:: Work instructions ::
Each line of the data holding "label" should be found and copied.

=== Begin Enclosure ===

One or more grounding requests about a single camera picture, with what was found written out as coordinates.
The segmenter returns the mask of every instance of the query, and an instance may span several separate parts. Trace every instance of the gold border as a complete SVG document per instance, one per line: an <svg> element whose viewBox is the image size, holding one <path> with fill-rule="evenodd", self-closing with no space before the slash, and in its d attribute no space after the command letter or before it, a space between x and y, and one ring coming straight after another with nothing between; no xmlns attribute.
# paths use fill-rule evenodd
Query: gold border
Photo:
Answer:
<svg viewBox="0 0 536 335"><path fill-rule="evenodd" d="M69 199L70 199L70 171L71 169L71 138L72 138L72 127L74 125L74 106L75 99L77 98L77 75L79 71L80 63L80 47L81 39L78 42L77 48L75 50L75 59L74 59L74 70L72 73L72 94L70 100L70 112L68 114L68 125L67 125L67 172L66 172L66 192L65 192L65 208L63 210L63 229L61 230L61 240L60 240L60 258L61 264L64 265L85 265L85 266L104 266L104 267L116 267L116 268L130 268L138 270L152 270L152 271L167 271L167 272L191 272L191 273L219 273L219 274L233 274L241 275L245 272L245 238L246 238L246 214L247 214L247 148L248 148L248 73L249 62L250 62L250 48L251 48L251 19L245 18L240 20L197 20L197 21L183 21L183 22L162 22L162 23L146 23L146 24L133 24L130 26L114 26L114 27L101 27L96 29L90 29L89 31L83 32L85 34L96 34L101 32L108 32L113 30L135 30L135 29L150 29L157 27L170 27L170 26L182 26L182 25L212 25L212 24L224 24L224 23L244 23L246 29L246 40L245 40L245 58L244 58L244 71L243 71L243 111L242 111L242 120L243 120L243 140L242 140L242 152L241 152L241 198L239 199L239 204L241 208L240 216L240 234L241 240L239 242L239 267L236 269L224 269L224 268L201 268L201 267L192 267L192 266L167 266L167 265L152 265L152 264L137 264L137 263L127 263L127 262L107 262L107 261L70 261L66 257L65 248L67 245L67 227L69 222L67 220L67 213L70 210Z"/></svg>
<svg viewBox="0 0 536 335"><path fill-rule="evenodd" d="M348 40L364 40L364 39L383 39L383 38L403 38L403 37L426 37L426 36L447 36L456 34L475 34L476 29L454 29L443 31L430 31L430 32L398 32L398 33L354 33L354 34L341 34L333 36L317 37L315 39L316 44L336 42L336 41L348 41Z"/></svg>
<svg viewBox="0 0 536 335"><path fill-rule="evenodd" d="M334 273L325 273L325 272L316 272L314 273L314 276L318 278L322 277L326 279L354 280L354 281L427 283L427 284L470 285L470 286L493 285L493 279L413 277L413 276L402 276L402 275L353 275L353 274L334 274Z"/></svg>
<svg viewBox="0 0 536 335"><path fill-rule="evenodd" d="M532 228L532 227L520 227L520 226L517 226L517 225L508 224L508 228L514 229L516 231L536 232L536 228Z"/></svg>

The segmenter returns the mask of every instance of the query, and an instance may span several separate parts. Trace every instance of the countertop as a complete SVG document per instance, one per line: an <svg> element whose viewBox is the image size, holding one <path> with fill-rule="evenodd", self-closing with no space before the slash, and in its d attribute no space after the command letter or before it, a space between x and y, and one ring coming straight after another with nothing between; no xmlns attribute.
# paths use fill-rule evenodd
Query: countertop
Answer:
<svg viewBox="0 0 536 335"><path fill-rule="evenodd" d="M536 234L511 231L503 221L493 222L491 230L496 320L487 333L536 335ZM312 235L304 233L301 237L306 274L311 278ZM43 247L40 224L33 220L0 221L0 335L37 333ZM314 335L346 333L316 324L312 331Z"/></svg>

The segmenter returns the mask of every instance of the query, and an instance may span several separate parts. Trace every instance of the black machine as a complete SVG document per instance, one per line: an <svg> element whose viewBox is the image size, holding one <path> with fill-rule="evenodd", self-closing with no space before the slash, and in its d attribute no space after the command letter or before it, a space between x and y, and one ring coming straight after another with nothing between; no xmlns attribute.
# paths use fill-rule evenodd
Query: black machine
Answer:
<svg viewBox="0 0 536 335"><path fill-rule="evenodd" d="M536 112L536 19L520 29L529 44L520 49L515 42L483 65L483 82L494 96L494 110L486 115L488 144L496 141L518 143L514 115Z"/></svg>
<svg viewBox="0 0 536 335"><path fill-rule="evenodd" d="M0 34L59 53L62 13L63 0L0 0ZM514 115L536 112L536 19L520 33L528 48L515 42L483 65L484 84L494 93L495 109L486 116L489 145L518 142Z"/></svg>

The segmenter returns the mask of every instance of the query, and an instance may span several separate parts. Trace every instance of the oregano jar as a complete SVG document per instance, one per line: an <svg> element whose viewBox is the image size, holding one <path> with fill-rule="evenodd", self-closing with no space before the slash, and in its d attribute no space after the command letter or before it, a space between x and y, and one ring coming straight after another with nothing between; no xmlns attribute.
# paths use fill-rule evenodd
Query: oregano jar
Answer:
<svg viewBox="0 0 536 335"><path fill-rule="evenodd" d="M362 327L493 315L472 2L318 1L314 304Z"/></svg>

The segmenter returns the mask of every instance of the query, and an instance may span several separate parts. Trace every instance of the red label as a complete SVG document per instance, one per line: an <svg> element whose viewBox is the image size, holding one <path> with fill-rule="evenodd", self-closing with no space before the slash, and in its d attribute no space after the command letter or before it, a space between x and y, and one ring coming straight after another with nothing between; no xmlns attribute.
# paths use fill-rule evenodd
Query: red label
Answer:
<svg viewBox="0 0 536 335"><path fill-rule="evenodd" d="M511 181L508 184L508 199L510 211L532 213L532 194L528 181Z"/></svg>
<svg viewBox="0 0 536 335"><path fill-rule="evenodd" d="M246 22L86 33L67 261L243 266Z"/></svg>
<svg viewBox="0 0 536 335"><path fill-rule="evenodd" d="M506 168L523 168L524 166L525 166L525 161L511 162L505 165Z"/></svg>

=== End Enclosure ===

:: Response below ::
The segmenter returns the mask of every instance of the query, and an instance may span several separate parts. Trace every instance of the red label as a complete SVG document per instance, one per line: an <svg> element whose viewBox is the image size, holding one <path> with fill-rule="evenodd", self-closing with no space before the slash, and in its d attribute no space after the command letter or before it, a space between x and y, and one ring coming straight after another with nothing between; no xmlns attribute.
Query: red label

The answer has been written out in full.